- PROBLEM
List all the lines in these records that hold "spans".
━━━━━ DATASET
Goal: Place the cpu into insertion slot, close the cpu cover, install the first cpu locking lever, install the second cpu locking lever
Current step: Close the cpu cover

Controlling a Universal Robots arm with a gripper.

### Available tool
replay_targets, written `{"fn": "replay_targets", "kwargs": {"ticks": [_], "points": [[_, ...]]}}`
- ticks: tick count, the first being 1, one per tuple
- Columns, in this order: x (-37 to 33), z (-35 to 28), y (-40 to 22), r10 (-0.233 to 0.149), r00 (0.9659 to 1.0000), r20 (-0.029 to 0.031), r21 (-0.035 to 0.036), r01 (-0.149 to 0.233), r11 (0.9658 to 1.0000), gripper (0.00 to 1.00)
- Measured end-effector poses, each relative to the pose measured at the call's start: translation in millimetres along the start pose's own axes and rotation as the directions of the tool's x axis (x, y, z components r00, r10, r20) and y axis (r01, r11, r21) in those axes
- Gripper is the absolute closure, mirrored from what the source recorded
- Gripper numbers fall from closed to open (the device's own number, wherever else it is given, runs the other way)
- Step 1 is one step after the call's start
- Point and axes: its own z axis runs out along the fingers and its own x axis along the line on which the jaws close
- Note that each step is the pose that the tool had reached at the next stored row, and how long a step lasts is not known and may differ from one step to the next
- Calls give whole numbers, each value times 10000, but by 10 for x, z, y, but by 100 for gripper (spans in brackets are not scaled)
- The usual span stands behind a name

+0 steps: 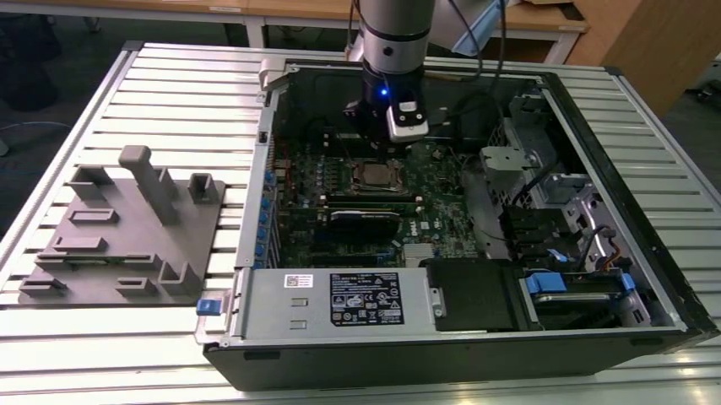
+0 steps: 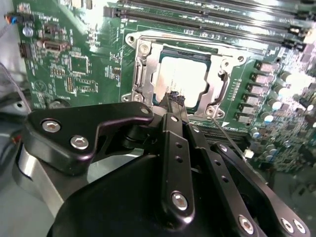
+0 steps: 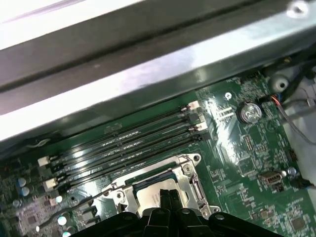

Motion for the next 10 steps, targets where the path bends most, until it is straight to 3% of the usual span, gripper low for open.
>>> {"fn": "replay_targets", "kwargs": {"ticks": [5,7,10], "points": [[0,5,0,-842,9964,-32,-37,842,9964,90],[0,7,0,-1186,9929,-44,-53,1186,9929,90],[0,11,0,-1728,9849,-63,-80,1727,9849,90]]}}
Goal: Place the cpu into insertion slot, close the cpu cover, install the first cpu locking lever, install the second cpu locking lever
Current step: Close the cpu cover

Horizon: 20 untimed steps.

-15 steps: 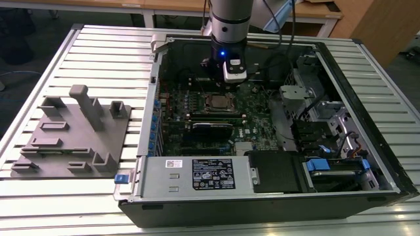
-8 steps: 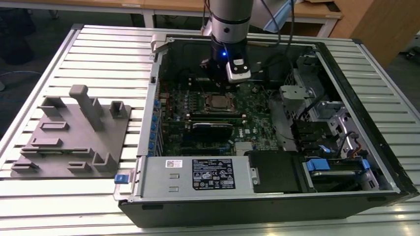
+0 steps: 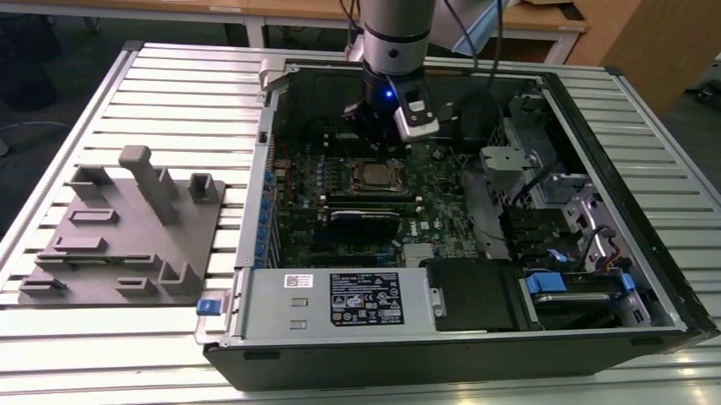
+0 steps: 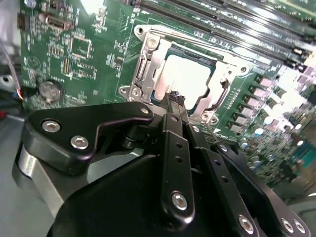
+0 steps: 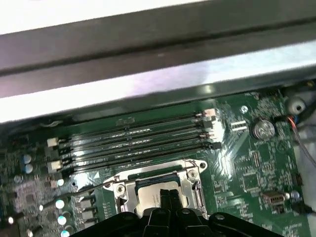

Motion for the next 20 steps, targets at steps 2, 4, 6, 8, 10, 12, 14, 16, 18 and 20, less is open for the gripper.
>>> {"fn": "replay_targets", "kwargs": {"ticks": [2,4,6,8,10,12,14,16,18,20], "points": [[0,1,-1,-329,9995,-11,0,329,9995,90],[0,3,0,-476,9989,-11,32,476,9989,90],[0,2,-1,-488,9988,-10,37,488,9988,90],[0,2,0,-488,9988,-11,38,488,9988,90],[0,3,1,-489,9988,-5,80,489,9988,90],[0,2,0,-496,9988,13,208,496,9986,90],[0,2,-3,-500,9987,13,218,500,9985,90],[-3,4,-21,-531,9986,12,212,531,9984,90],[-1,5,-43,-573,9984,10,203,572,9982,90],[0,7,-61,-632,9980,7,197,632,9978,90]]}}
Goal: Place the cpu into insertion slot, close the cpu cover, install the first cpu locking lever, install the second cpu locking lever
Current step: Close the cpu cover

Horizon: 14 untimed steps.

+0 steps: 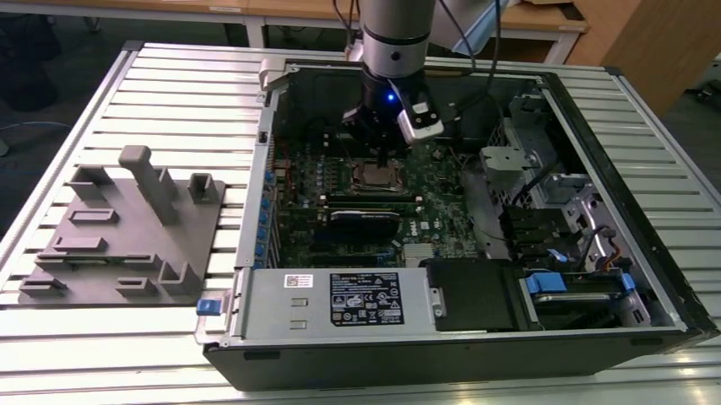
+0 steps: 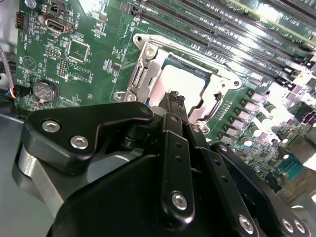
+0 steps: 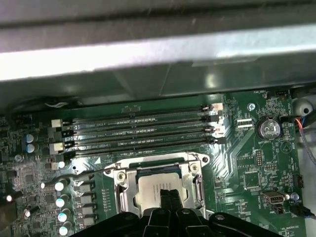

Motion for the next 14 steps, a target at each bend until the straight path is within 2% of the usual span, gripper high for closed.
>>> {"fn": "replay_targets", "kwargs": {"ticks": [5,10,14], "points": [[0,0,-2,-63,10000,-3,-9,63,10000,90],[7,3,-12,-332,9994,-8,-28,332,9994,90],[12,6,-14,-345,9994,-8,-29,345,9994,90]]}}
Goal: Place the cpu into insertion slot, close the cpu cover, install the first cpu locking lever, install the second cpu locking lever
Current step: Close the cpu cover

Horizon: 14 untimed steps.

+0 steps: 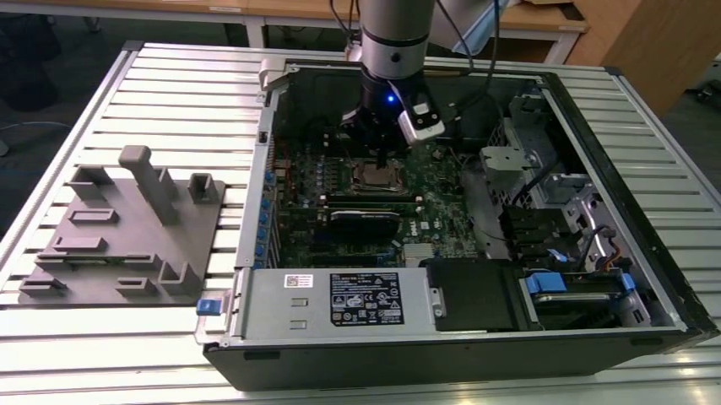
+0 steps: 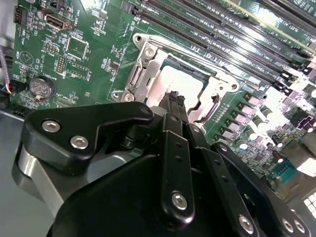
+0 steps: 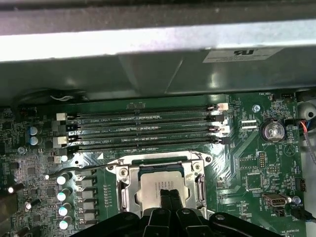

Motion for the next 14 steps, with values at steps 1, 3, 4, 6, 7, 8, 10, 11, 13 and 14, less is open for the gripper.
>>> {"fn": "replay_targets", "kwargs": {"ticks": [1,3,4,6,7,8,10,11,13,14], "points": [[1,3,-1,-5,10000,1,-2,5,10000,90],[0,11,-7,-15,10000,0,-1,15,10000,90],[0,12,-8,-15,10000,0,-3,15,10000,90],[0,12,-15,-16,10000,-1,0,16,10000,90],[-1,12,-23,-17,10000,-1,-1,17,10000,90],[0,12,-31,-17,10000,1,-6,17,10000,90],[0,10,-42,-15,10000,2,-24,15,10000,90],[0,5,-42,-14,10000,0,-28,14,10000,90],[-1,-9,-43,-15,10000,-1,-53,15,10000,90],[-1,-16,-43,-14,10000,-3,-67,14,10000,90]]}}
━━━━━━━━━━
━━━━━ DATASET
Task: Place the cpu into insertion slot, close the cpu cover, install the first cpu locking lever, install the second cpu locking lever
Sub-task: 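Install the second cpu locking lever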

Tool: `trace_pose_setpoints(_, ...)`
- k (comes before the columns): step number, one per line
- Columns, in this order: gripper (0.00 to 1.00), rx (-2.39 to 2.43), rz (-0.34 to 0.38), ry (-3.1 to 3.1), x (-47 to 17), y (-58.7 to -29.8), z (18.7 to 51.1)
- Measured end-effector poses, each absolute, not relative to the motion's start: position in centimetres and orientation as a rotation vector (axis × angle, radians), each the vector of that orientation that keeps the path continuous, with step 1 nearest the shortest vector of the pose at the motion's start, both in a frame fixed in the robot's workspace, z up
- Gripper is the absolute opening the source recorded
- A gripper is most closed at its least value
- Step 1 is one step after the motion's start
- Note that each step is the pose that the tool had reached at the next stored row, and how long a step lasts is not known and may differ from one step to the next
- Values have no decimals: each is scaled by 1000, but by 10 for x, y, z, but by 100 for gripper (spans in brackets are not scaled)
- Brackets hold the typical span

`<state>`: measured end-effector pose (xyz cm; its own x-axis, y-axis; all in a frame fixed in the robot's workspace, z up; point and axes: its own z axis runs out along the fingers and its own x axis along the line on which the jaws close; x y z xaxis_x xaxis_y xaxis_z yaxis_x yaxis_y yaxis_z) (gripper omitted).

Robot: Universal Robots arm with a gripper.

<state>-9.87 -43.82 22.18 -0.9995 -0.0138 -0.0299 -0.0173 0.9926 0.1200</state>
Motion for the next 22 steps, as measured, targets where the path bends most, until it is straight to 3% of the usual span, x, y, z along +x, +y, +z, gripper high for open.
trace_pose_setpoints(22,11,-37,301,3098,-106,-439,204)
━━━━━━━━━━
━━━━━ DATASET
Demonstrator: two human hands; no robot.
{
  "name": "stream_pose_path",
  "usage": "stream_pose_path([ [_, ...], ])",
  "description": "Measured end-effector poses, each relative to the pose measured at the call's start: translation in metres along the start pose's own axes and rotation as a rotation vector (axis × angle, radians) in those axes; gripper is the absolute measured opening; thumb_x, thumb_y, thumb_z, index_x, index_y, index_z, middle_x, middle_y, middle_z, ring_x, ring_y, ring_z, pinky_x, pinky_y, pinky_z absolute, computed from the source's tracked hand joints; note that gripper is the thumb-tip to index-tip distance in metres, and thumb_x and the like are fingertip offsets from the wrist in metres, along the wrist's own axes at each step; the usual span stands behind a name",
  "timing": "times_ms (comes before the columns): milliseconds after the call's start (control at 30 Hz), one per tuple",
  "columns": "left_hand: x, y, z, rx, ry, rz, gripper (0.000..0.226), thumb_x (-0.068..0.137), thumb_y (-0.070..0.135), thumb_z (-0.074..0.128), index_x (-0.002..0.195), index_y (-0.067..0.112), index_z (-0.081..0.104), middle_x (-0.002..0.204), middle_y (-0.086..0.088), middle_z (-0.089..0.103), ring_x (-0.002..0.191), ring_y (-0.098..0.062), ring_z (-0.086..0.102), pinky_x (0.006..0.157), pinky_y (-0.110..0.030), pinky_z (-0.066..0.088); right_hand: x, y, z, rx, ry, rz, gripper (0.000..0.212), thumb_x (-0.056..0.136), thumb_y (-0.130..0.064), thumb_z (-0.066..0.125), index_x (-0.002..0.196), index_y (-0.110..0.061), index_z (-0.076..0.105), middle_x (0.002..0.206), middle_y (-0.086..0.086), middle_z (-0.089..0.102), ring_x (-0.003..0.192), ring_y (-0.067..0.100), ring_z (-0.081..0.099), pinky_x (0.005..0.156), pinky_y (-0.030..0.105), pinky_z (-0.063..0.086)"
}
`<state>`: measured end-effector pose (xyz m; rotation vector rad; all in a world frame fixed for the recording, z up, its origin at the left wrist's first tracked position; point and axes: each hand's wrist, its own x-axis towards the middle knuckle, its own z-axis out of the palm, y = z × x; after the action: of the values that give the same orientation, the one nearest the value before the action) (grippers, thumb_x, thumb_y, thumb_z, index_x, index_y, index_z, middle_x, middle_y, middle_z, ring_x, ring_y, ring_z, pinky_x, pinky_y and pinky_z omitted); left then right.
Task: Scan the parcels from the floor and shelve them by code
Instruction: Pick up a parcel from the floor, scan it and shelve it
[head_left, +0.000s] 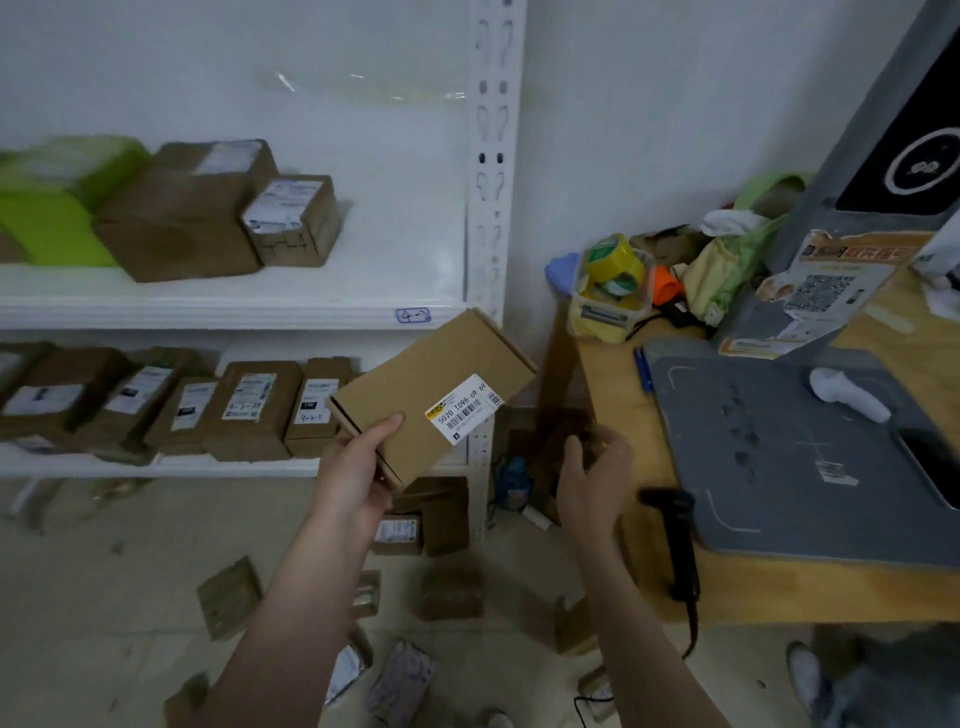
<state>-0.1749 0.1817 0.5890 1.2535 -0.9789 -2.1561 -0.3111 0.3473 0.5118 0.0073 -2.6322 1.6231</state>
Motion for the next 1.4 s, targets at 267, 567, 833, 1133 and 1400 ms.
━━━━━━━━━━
- WRITTEN REPLY
- Calls give whole numbers, each value times 10000, but by 10 for x, z, y, but by 100 for gripper (spans in brackets are not scaled)
- Values have no decimals: each is scaled by 1000, but by 10 for x, y, z, but by 100 for gripper (spans in brackets are not scaled)

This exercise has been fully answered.